We isolated a total of 287 libraries from 108 animals: each animal contributed 1–6 libraries. All libraries are listed in Supplementary Table 1. Transgenic driver lines were used for fluorescence-positive cell isolation by FACS to enrich for neurons. Roughly half the libraries (n = 145) were sorted for neurons from the pan-neuronal Snap25-IRES2-Cre line (JAX strain no. 023525) crossed to the Ai14-tdTomato reporter. (Supplementary Table 1). We used snap25- IRES2/Cre/wt, ani14/wt mice, and a few wild type C57BL/6J mice in unbiased sampling. libraries stained and sorted for Hoechst+, Calcein+/Hoechst+ or unstained libraries that were not sorted are excluded from biased sampling methods. No FACS cells make up roughly 25% of the final high-quality dataset. For at least ten generations, the transmogrified C57BL/6J line was backcrossed and can be considered congenic. The Ai14 line was backcrossed into C57BL/6J for at least five generations before being considered congenic. Ging strategies used for FACS are shown in an example.

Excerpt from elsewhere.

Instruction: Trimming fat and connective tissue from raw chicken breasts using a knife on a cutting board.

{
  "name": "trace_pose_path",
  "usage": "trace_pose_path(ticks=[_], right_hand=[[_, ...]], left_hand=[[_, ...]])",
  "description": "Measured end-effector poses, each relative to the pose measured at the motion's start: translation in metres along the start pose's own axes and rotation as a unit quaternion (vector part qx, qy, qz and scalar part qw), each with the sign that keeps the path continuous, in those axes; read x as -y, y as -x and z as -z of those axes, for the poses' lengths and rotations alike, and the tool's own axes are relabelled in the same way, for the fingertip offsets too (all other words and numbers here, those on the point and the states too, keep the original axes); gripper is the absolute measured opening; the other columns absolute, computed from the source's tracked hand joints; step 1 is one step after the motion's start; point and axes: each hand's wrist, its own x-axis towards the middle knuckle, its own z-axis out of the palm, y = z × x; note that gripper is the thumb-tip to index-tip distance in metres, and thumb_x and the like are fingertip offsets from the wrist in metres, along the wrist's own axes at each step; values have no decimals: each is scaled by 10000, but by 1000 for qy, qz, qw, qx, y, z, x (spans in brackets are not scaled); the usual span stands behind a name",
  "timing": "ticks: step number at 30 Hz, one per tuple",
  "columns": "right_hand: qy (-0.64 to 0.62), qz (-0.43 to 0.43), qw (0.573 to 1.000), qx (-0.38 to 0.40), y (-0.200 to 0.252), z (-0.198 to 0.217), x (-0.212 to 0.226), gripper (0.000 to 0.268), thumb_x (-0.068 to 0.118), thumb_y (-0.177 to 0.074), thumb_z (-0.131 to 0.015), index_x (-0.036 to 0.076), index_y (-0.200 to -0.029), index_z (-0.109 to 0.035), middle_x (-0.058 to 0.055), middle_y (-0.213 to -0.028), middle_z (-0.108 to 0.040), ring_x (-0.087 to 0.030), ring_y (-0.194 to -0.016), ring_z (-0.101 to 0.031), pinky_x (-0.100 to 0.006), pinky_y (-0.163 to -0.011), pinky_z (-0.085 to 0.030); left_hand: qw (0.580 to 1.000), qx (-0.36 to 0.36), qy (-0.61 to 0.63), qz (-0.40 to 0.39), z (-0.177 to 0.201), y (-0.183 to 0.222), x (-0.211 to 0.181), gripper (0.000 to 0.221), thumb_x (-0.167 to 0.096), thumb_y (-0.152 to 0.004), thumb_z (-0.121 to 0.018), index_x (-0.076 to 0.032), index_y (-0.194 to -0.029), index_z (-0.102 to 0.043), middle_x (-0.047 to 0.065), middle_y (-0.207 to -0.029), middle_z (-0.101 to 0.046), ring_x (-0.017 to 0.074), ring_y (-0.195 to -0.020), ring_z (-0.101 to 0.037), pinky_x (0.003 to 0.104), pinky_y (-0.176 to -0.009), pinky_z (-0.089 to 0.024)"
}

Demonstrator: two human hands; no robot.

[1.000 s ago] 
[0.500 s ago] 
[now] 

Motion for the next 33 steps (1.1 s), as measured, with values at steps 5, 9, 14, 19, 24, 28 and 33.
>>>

We used the CCFv3 (RRID: SCR_002978) ontology22 (http://atlas.brain-map.org/) to define brain regions for profiling and boundaries for dissection. We covered all the brain regions by sampling at the top-ontology level. These choices were guided by the fact that microdissections of small regions are difficult. Joint dissection of the adjoining regions is necessary to get enough cells for profiling.

The first-ever cluster-centric analysis of brain stem cell datasets using the inferCNV package was used to identify clonal regions. Raw sequencing data from the 30 scRNA-seq samples and low-quality cells were aligned to mm10 mouse reference using Cell Ranger. Doublet and multiplets were identified by scDblFinder, and low-quality cells were removed as part of the quality control process.